Namespaces partition data within a single index. Each namespace is isolated — queries only search within the specified namespace. This is perfect for multi-tenancy.

Python - Using Namespaces
# Upsert to different namespaces
index.upsert(vectors=team_a_vectors, namespace="team-a")
index.upsert(vectors=team_b_vectors, namespace="team-b")

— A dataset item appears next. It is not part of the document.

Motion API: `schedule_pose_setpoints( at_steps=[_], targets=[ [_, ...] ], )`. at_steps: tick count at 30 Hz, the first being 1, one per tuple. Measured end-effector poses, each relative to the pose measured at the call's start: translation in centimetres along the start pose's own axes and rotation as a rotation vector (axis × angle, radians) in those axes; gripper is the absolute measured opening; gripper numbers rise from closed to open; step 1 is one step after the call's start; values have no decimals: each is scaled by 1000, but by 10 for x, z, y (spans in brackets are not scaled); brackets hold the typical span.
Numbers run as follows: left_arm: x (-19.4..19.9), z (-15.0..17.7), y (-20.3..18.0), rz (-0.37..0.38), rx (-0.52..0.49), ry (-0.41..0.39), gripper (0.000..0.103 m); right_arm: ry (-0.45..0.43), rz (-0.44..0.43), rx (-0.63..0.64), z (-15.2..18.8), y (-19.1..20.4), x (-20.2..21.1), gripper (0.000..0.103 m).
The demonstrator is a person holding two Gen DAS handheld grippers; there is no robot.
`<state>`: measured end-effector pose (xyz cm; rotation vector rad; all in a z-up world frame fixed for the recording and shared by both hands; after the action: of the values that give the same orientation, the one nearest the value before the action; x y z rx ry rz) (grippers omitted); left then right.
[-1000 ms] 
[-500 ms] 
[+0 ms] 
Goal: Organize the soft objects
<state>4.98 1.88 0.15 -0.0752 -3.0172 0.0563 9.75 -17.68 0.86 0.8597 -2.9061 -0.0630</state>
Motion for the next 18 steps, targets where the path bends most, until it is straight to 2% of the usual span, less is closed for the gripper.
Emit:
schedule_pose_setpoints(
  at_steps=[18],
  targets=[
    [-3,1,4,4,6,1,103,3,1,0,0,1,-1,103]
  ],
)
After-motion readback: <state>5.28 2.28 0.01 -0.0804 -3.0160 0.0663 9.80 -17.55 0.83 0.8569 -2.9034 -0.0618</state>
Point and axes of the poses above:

# Query only Team A's data
results = index.query(
    vector=query_vector,
    top_k=10,
    namespace="team-a"
)

Serverless vs Pod-Based

Feature Serverless Pod-Based
Pricing Pay per query + storage Pay per pod (fixed hourly)
Scaling Automatic, scales to zero Manual, always-on
Best for Variable workloads, development Predictable, high-throughput
Cold start Possible after idle None (always warm)

Pricing Overview

  • Free tier: 100K vectors, 1 serverless index. Good for development.
  • Standard: Pay-as-you-go for storage ($0.33/GB/month) and queries.
  • Enterprise: Custom pricing, SLAs, dedicated support, SSO.
When to choose Pinecone: Choose Pinecone when you want zero infrastructure management, need production-ready reliability, and prefer a managed service. It is the easiest vector database to get started with and scales seamlessly.

💡 Try It Yourself

Sign up for a free Pinecone account, create a serverless index, and upsert 10 sample vectors. Then query them and experiment with metadata filters.

Hands-on practice is the fastest way to learn. Try different filter operators: $eq, $ne, $gt, $lt, $in, $nin.